却也只是在吃饭的时候,才能对厨子,也就是周港,抱有短暂的敬畏之心。
这点子敬畏,还有六成都是对着美食,剩下四成才是对着周港。
“过几天七夕,姐姐都要办婚礼了,你再看不惯周港也憋着。”池安扎着围裙坐在地毯上,摆弄新买的扫地机,“还有那猫,三年了,埋完屎尿屁股毛上还粘猫砂,你好歹教教。”

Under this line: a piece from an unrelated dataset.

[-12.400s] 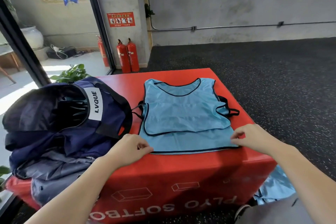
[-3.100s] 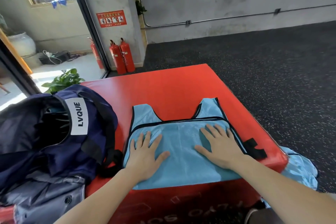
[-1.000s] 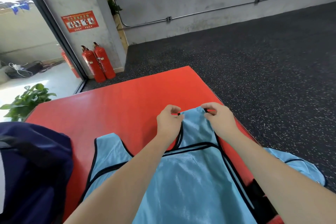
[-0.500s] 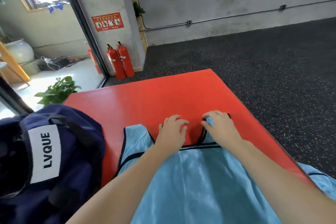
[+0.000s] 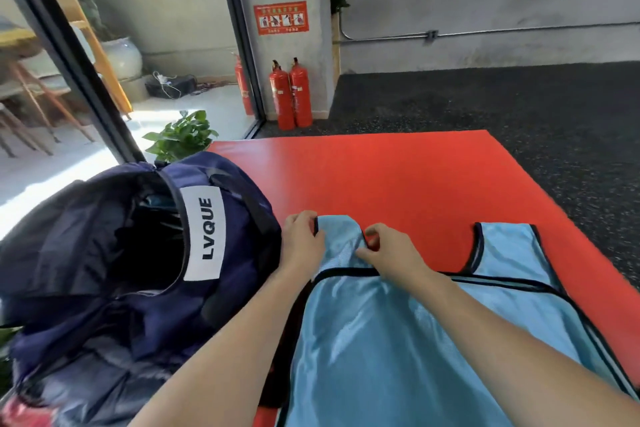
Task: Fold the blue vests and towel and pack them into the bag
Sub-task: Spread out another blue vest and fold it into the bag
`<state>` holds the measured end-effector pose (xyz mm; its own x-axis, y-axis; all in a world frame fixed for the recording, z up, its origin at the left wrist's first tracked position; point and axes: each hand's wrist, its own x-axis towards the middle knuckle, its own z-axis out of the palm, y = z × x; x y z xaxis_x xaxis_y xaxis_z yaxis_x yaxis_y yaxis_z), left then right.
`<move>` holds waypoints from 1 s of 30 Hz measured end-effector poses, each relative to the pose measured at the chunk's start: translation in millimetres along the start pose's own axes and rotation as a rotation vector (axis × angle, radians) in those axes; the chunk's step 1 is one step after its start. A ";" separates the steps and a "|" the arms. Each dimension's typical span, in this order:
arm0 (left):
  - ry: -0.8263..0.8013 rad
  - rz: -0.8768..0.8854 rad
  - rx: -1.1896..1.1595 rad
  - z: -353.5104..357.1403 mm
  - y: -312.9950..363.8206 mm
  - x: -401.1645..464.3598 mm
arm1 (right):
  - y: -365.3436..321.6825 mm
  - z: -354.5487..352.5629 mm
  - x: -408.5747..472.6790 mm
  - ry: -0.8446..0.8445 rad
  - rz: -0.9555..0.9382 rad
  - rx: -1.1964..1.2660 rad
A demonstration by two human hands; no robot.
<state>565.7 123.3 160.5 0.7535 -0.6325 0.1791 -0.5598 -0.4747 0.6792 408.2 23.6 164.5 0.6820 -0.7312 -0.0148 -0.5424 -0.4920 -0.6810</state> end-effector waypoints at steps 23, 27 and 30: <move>-0.086 -0.086 -0.608 -18.9 7.9 14.9 | -26.5 -15.4 32.8 -0.087 0.300 1.313; -0.099 -0.038 -0.542 -18.8 8.7 13.9 | -31.0 -17.1 36.2 -0.077 0.328 1.303; -0.052 0.025 -0.353 -13.0 5.0 13.7 | -26.5 -11.6 39.8 0.022 0.261 1.111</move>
<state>577.7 120.3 175.6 0.7176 -0.6758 0.1682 -0.4171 -0.2237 0.8809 444.1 2.0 190.4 0.5977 -0.7631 -0.2458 0.0750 0.3585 -0.9305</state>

何落半年前盘了两个水果店,从那以后家里水果多的吃不完。
池安不许他吃不新鲜的,他也怕不新鲜的水果带回来池安会吃,于是家里一直都是成箱成箱的好果,回回一次搬三五箱回来,头两天切果盘吃,三天过后一看不怎么新鲜了,就开始榨汁喝。
吃惯了美食的何落,如今别说回味虫族的罐头了,连西餐日料都不爱搭理,没曾想早年在虫族损伤的味觉,在某种程度上依旧没有恢复。
吃上挑剔了,对喝的东西却始终不怎么讲究。
水果榨汁,苹果梨混着香蕉和大青枣,榨出来一杯稠的挂壁的东西,兑上冰可乐,就那么往肚子里喝。
偏偏肠胃好,还从来不会拉肚子。
这会儿仰头干了大半杯,把剩余的怼池安嘴边,“没有看不惯他,前几天我不还给他送礼了,就是总觉得他不纯粹,觉得他和姐姐不是爱。”
池安象征性的抿了一口那所谓的果汁,发现这家伙榨汁的时候青枣居然都没去核,榨汁机能活这半年也是命大,“我懂你的想法。”